Where a line holds the word "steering", copy it from the records.

* Dataset extract:
• • • •

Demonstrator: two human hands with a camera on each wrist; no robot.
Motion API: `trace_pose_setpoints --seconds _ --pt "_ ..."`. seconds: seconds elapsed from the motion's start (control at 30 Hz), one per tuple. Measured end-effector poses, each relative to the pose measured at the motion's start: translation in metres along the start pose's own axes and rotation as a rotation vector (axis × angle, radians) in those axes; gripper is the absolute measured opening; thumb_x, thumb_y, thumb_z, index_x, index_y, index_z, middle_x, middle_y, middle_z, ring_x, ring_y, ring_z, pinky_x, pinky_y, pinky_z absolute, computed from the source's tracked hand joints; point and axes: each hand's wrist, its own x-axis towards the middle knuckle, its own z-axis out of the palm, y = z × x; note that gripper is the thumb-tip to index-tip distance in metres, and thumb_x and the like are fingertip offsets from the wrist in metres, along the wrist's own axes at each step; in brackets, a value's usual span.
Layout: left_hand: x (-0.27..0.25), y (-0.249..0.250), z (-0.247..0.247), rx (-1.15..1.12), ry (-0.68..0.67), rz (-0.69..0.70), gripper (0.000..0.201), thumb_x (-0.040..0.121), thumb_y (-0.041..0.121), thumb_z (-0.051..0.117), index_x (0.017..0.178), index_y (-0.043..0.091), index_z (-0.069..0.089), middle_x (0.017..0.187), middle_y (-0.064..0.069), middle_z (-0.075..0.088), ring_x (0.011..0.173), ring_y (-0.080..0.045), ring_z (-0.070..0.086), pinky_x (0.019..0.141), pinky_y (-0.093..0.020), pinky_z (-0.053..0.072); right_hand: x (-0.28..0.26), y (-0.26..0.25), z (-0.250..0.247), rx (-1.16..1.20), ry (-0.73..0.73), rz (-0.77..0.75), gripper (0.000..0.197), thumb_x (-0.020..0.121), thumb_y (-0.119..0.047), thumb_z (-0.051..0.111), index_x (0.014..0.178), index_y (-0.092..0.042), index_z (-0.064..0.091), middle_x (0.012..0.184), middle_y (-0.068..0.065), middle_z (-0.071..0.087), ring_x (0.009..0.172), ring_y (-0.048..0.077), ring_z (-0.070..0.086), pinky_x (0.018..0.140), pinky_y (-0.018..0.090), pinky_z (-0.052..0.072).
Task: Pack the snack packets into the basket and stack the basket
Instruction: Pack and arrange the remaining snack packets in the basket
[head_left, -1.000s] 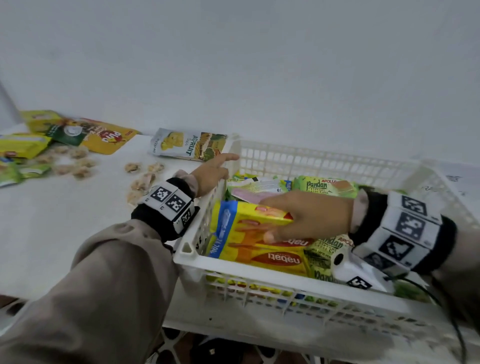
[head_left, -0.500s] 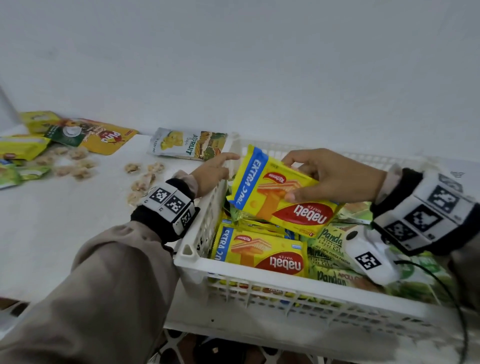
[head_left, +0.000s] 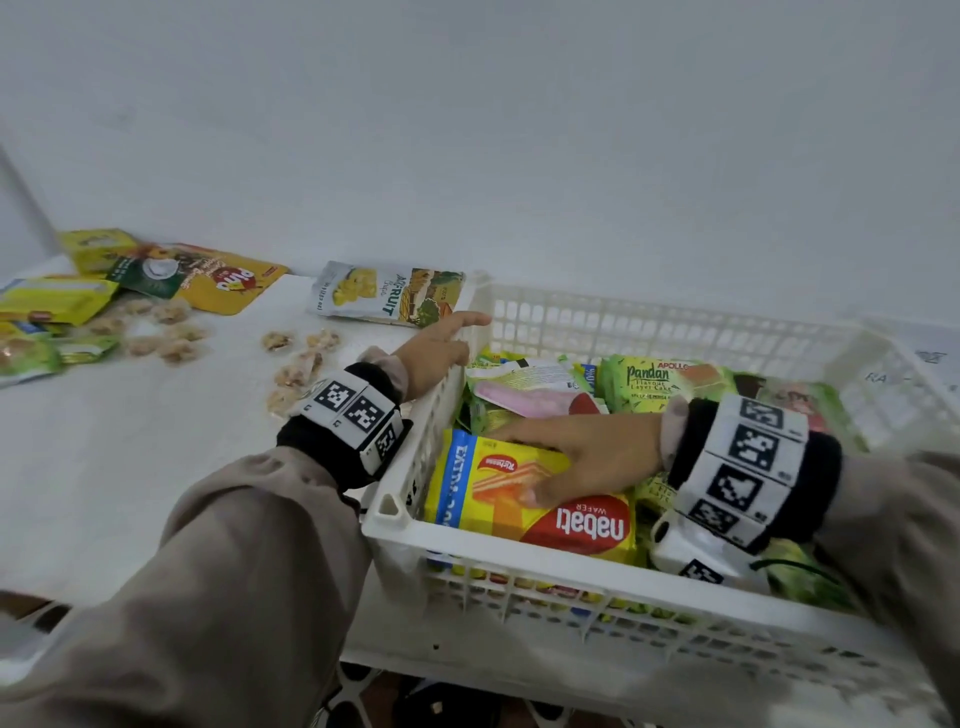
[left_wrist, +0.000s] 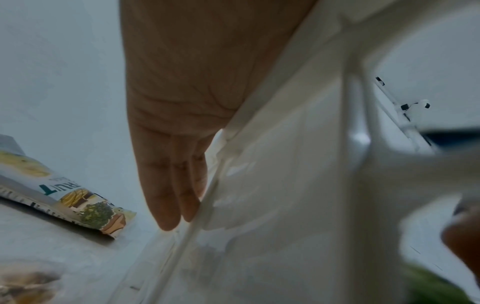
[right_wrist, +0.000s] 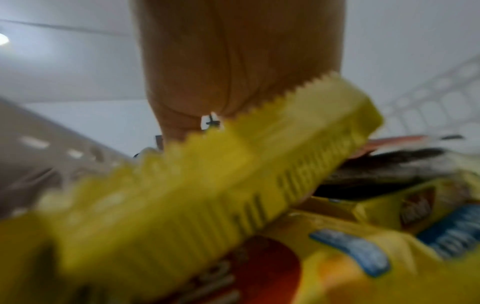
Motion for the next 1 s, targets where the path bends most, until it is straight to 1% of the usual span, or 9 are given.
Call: trace_pose_setpoints --seconds 0.13,0.27,0.4,0.47,0.57,0.67,0.77,0.9,1.0 --pt "0.001 -0.002 0.000 0.001 -0.004 -0.005 0.054 0.085 -0.009 0.036 0.132 0.016 0.043 0.146 -0.008 0.033 0.136 -0.019 0.026 0.106 -0.027 0.023 -0.002 -0.004 0.005 -0.085 0.048 -0.009 0.058 0.089 -0.032 0.059 0.139 -0.021 0.031 0.123 -0.012 0.048 0.102 0.004 0.050 0.082 0.015 0.042" --pt "0.001 -0.002 0.000 -0.016 -0.004 -0.013 0.054 0.085 -0.009 0.036 0.131 0.017 0.043 0.146 -0.008 0.032 0.137 -0.020 0.025 0.110 -0.032 0.023 0.000 0.001 -0.006 0.215 0.197 -0.020 0.033 0.078 -0.010 0.070 0.103 -0.018 0.050 0.097 0.017 0.064 0.079 0.024 0.058 0.073 0.041 0.049" --pt "0.001 -0.001 0.001 -0.017 -0.005 -0.029 0.047 0.089 -0.009 0.040 0.130 0.014 0.043 0.144 -0.014 0.037 0.131 -0.027 0.036 0.101 -0.027 0.034 -0.015 0.005 -0.034 0.579 0.504 -0.095 0.032 0.056 -0.006 0.069 0.082 -0.016 0.054 0.071 0.005 0.067 0.063 0.017 0.060 0.059 0.028 0.046" --pt "0.000 0.001 0.001 -0.015 -0.006 -0.056 0.043 0.090 -0.007 0.043 0.132 0.005 0.043 0.140 -0.019 0.041 0.127 -0.034 0.041 0.098 -0.027 0.038 -0.023 0.012 -0.043 0.785 0.534 -0.145 0.049 0.059 0.005 0.072 0.098 -0.016 0.052 0.077 0.003 0.070 0.066 0.017 0.066 0.053 0.027 0.050" --pt "0.000 0.000 0.000 -0.065 -0.021 -0.048 0.045 0.087 -0.001 0.044 0.124 0.024 0.047 0.144 -0.013 0.038 0.132 -0.029 0.035 0.111 -0.041 0.029 -0.027 0.020 -0.037 0.834 0.387 -0.144 0.085 0.059 0.013 0.073 0.124 -0.031 0.041 0.098 0.002 0.069 0.083 0.020 0.069 0.055 0.031 0.057" --pt "-0.001 0.000 0.000 -0.017 -0.004 -0.031 0.052 0.086 -0.008 0.037 0.130 0.019 0.043 0.146 -0.008 0.033 0.137 -0.021 0.026 0.104 -0.025 0.023 -0.027 0.023 -0.026 0.802 0.285 -0.049 0.059 0.073 0.009 0.067 0.111 -0.033 0.053 0.093 0.004 0.069 0.078 0.022 0.069 0.059 0.033 0.059" --pt "-0.001 0.000 0.001 -0.008 0.005 -0.005 0.053 0.085 -0.009 0.036 0.132 0.016 0.043 0.145 -0.007 0.034 0.137 -0.019 0.025 0.099 -0.022 0.023 -0.032 0.025 -0.031 0.775 0.347 0.003 0.036 0.063 -0.012 0.067 0.097 -0.023 0.059 0.072 0.004 0.070 0.059 0.016 0.064 0.047 0.022 0.051" --pt "0.000 -0.001 0.000 -0.003 0.003 0.001 0.053 0.085 -0.009 0.036 0.132 0.015 0.043 0.146 -0.008 0.034 0.137 -0.019 0.026 0.101 -0.022 0.023 -0.044 0.029 -0.045 0.536 0.393 0.068 0.044 0.050 -0.015 0.075 0.089 -0.014 0.055 0.058 0.005 0.065 0.047 0.014 0.055 0.043 0.018 0.039" --pt "0.000 -0.001 0.000 0.009 -0.001 0.002 0.053 0.086 -0.008 0.036 0.132 0.016 0.043 0.146 -0.007 0.033 0.137 -0.019 0.025 0.102 -0.024 0.022 -0.051 0.031 -0.049 0.577 0.409 0.043 0.055 0.062 -0.001 0.078 0.105 -0.021 0.051 0.064 0.011 0.066 0.043 0.013 0.052 0.037 0.016 0.034"
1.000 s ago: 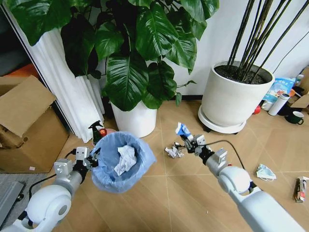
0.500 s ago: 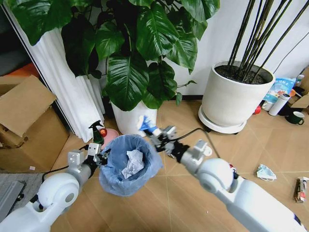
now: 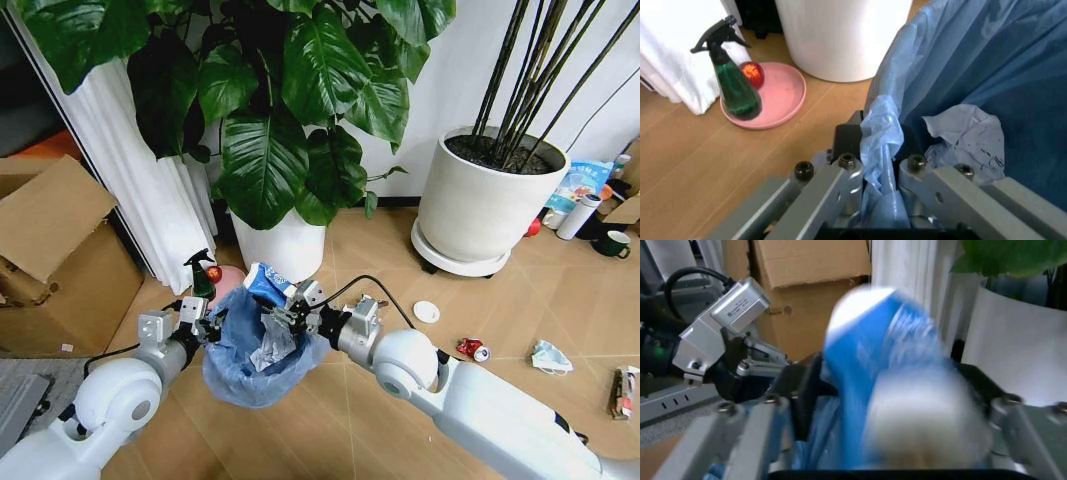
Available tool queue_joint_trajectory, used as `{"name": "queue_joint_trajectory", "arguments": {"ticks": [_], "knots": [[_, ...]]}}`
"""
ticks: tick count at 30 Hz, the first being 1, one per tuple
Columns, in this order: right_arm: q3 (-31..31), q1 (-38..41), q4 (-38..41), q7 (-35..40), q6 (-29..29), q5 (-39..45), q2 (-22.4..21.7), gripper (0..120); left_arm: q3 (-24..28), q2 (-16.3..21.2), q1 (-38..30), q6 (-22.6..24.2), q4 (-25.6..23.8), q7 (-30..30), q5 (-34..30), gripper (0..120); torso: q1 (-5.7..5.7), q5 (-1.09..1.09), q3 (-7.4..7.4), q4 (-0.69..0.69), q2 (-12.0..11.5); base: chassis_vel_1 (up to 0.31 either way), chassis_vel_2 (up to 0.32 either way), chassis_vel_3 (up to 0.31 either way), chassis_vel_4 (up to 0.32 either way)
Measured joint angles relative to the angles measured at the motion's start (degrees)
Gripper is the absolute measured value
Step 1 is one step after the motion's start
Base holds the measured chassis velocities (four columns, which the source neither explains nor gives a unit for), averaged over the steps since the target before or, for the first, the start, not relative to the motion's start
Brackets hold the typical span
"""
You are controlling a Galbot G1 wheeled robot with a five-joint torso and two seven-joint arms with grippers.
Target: Pick up the trash bin and place the garbage on the floor into it.
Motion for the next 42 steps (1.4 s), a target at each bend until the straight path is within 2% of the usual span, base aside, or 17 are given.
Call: {"name": "queue_joint_trajectory", "arguments": {"ticks": [2, 3, 4, 7, 8, 12, 20, 24, 26, 28, 30, 32, 33, 36, 38, 40, 42], "knots": [[-0.20, 0.18, 0.00, 0.00, 0.03, 0.00, 0.14, 66, -0.03, 0.01, -0.02, -0.06, -0.03, 0.03, 0.00, 1, 0.00, 0.00, 0.00, 0.00, 0.00, 0.000, 0.000, 0.000, 0.000], [-0.28, 0.27, 0.00, 0.04, 0.09, -0.01, 0.26, 74, -0.11, -0.03, -0.03, -0.14, -0.03, 0.05, 0.01, 1, 0.00, 0.00, 0.00, 0.00, 0.00, 0.000, 0.000, 0.000, 0.000], [-0.28, 0.27, 0.00, 0.04, 0.09, -0.01, 0.26, 74, -0.11, -0.03, -0.03, -0.14, -0.03, 0.05, 0.01, 1, 0.00, 0.00, 0.00, 0.00, 0.00, 0.000, 0.000, 0.000, 0.000], [-0.16, 0.29, 0.18, 0.42, 0.17, 0.01, 0.51, 88, -0.21, -0.20, -0.06, -0.25, 0.10, 0.16, 0.14, 1, 0.00, 0.00, 0.00, 0.00, 0.00, 0.000, 0.000, 0.000, 0.000], [-0.16, 0.29, 0.18, 0.42, 0.17, 0.01, 0.51, 88, -0.21, -0.20, -0.06, -0.25, 0.10, 0.16, 0.14, 1, 0.00, 0.00, 0.00, 0.00, 0.00, 0.000, 0.000, 0.000, 0.000], [1.58, 0.34, 0.74, 2.65, 0.18, 0.71, 1.32, 100, -0.44, -0.58, -0.24, -0.36, 0.46, 0.19, 0.60, 1, 0.00, 0.00, 0.00, 0.00, 0.00, 0.000, 0.000, 0.000, 0.000], [9.10, -2.50, 1.27, 7.54, -1.37, 0.97, 1.68, 100, -1.67, -2.49, 0.72, -1.38, 1.00, 0.35, 3.80, 1, 0.00, 0.01, 0.00, 0.01, 0.00, 0.000, 0.000, 0.000, 0.000], [14.86, -7.66, 1.06, 8.56, -1.48, -0.94, 0.46, 100, -2.22, -4.00, 1.62, -1.83, 0.95, 0.70, 6.67, 1, 0.00, 0.02, 0.00, 0.00, 0.00, 0.000, 0.000, 0.000, 0.000], [20.45, -12.78, 1.07, 8.35, -1.43, -3.43, -0.73, 100, -2.60, -5.42, 2.33, -2.19, 0.82, 0.89, 8.54, 1, 0.00, 0.02, 0.00, -0.01, 0.00, 0.000, 0.000, 0.000, 0.000], [22.28, -14.28, 1.11, 8.17, -1.42, -3.95, -0.97, 100, -2.70, -5.82, 2.56, -2.25, 0.76, 0.90, 8.84, 1, 0.00, 0.03, -0.01, -0.01, 0.00, 0.000, 0.000, 0.000, 0.000], [28.05, -19.48, 1.16, 7.37, -1.18, -5.66, -1.22, 100, -3.07, -7.10, 3.07, -2.44, 0.70, 0.95, 10.00, 1, -0.01, 0.02, -0.01, 0.00, 0.00, 0.000, 0.000, 0.000, 0.000], [29.58, -20.97, 1.02, 7.13, -0.83, -6.32, -1.15, 100, -3.14, -7.37, 3.11, -2.52, 0.71, 0.94, 10.29, 1, 0.00, 0.02, -0.01, 0.00, 0.00, 0.000, 0.000, 0.000, 0.000], [32.85, -24.29, 0.51, 6.56, -0.02, -8.16, -0.79, 100, -3.26, -7.94, 3.18, -2.79, 0.75, 0.98, 10.92, 1, -0.01, 0.02, -0.01, 0.00, 0.00, 0.000, 0.000, 0.000, 0.000], [36.44, -28.33, -0.06, 5.89, 0.62, -10.40, -0.03, 100, -3.34, -8.24, 3.51, -2.94, 0.72, 0.99, 11.41, 1, -0.01, 0.02, -0.01, 0.00, 0.00, 0.000, 0.000, 0.000, 0.000], [41.01, -33.67, -0.52, 5.01, 1.18, -14.18, 2.25, 100, -3.49, -8.42, 4.22, -3.15, 0.33, 1.23, 12.69, 1, -0.01, 0.02, -0.01, 0.00, 0.00, 0.000, 0.000, 0.000, 0.000], [42.17, -35.10, -0.58, 4.68, 1.38, -15.22, 3.08, 100, -3.54, -8.47, 4.39, -3.22, 0.22, 1.32, 13.07, 1, -0.01, 0.02, -0.01, 0.00, 0.01, 0.000, 0.000, 0.000, 0.000], [46.24, -39.49, -0.58, 3.46, 2.04, -18.46, 6.21, 100, -3.71, -8.71, 5.02, -3.33, -0.44, 1.36, 14.09, 1, -0.01, 0.01, -0.01, 0.00, 0.00, 0.000, 0.000, 0.000, 0.000]]}}
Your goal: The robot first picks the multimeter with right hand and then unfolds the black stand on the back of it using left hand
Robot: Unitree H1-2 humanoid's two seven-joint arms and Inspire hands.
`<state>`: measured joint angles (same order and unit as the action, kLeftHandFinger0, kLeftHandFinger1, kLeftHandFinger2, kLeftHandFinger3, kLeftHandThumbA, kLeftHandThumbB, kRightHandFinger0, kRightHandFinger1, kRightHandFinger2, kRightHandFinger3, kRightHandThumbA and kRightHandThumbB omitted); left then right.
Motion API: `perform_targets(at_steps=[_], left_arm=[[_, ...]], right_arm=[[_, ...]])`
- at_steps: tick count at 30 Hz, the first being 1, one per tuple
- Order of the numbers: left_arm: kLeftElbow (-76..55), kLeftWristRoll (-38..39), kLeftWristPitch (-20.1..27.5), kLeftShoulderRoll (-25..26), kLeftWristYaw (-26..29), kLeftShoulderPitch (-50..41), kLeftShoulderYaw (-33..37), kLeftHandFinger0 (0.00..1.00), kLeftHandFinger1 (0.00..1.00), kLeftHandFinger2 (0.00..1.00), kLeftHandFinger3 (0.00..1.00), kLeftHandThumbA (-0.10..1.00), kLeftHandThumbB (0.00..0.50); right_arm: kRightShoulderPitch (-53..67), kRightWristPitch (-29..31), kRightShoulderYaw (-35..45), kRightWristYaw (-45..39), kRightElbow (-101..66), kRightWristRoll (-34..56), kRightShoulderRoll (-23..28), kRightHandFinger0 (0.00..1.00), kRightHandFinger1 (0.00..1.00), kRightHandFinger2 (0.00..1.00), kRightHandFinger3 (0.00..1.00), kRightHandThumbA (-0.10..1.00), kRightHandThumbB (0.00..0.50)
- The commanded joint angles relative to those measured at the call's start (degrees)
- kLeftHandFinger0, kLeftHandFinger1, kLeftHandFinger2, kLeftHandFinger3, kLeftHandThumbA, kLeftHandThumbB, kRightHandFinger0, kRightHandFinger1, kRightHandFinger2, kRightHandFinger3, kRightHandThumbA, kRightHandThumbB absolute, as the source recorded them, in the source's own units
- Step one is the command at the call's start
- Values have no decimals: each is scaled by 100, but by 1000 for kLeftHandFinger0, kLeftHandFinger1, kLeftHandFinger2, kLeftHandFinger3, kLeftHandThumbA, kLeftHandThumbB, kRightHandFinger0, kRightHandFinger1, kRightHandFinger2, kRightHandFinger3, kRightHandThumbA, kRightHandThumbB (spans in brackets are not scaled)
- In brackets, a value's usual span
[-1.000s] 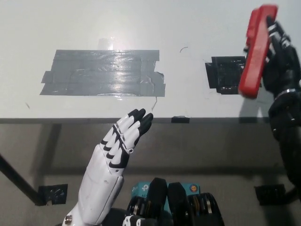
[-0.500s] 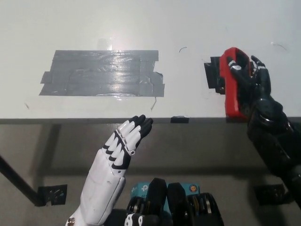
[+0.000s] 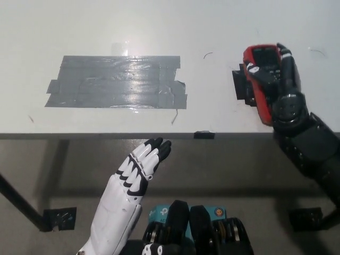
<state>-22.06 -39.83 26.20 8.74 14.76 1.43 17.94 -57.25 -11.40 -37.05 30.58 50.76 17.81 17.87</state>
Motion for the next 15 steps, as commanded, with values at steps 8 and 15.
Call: perform_targets(at_steps=[8,15], left_arm=[[-92,-212,73,174,1057,123,-155,1000,1000,1000,1000,1000,276],[-56,-181,73,215,1055,219,-217,1000,1000,1000,1000,1000,276]], right_arm=[[-1483,-80,-997,-2823,1200,-1633,450,1000,1000,1000,1000,603,500],[-1580,80,-769,-3143,1499,-1649,522,1000,1000,1000,1000,660,500]])
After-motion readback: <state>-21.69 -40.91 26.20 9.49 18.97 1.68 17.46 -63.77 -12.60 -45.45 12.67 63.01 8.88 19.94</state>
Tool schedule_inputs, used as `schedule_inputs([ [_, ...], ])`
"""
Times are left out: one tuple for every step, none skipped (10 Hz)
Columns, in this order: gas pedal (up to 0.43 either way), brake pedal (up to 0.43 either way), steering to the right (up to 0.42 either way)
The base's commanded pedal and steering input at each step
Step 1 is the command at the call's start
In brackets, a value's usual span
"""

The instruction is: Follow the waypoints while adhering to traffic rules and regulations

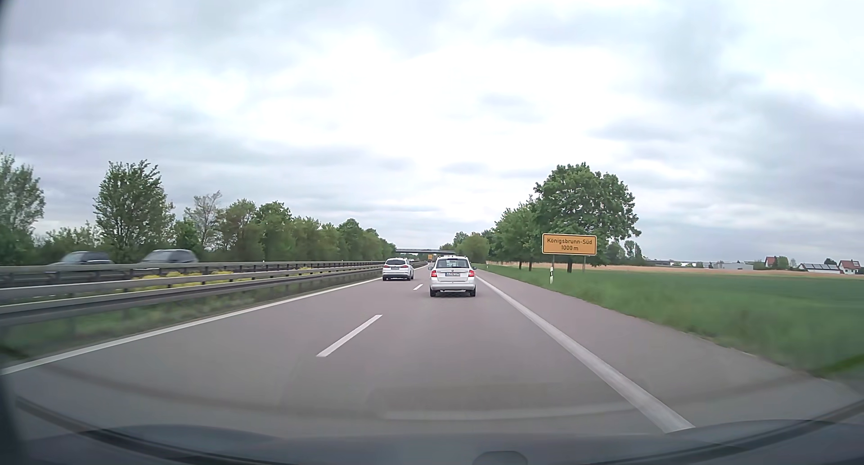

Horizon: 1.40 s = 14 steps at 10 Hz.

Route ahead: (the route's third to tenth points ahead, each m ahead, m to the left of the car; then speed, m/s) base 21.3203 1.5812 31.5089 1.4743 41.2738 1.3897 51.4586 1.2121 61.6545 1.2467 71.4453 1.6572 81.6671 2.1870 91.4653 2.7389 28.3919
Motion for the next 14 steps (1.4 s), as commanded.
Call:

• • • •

* The completed task:
Columns, in this order: gas pedal (up to 0.43 either way), brake pedal (up to 0.43 either way), steering to the right (up to 0.42 either way)
The base's commanded pedal and steering input at each step

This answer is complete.